I stopped reading Page 6 after they wrote a blurb suggesting Sandy Koufax was gay.
What about Piazza, New York catcher?
This is really disgusting.
Would someone really waste their time, good laundry soap, and a thirty seven cent stamp on this guy?
Wasn’t the New York Post itself a victim of one of the anthrax attacks in 2001?
Obermann’s criticisms of Bush boost the morale of and give support to terrorists.
Luckily Congress is on the cusp of giving Bush the authority to arrest and torture guys like this.
Paula Froelic aside, though, and in all seriousness… Olberman’s reaction speaks volumes, and is direcly in line with my inital read of the guy. Say what you will about the validity of the tactic. I’m likely to agree with you. But Olberman’s frantic reaction to this, can hardly be ignored.
Bithead,
What on earth are you trying to say? What does Olbermann’s reaction say to you? How would it differ from any other normal person’s reaction to possibly being infected with a deadly pathogen? And why do you assume that you know how Olbermann reacted anyway, given that your only insight on this is from a thoroughly disreputable source?
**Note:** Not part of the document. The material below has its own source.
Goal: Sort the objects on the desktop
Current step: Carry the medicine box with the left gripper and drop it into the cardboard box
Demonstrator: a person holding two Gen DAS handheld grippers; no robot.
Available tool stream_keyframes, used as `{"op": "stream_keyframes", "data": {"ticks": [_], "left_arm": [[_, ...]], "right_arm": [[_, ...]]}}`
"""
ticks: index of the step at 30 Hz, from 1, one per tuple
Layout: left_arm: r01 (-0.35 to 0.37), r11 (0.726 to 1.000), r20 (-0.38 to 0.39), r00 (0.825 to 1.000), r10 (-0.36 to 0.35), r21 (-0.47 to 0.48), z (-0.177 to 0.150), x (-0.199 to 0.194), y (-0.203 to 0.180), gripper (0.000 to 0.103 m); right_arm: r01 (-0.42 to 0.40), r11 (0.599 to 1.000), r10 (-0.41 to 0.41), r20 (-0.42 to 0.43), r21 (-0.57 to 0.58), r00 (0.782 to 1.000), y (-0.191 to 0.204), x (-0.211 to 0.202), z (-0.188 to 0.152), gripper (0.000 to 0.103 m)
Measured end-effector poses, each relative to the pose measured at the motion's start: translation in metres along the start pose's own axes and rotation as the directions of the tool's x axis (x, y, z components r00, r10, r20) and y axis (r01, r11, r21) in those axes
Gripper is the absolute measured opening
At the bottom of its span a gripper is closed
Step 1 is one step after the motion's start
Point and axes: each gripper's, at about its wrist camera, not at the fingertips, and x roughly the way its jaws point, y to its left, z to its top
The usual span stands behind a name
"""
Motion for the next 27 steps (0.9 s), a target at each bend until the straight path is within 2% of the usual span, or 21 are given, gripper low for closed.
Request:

It tells me that while he has been publicly chastising everyone for being afraid of terrorism, and reacting badly to the terrorists, when the time comes for him to confront the bag full of powder that shows up in the mail, he turns into whimpering baby, just like those he criticized. In short, he hasn’t the courage of his convictions. If there is a message in that entire story, it is that. The guy is precisely what I read into being in the first place; a blowhard that would melt at the first test.
And by the way, “disreputable source”, while discussing Olbermann is laughable at best. Olbermann himself, I consider to be disreputable in the extreme.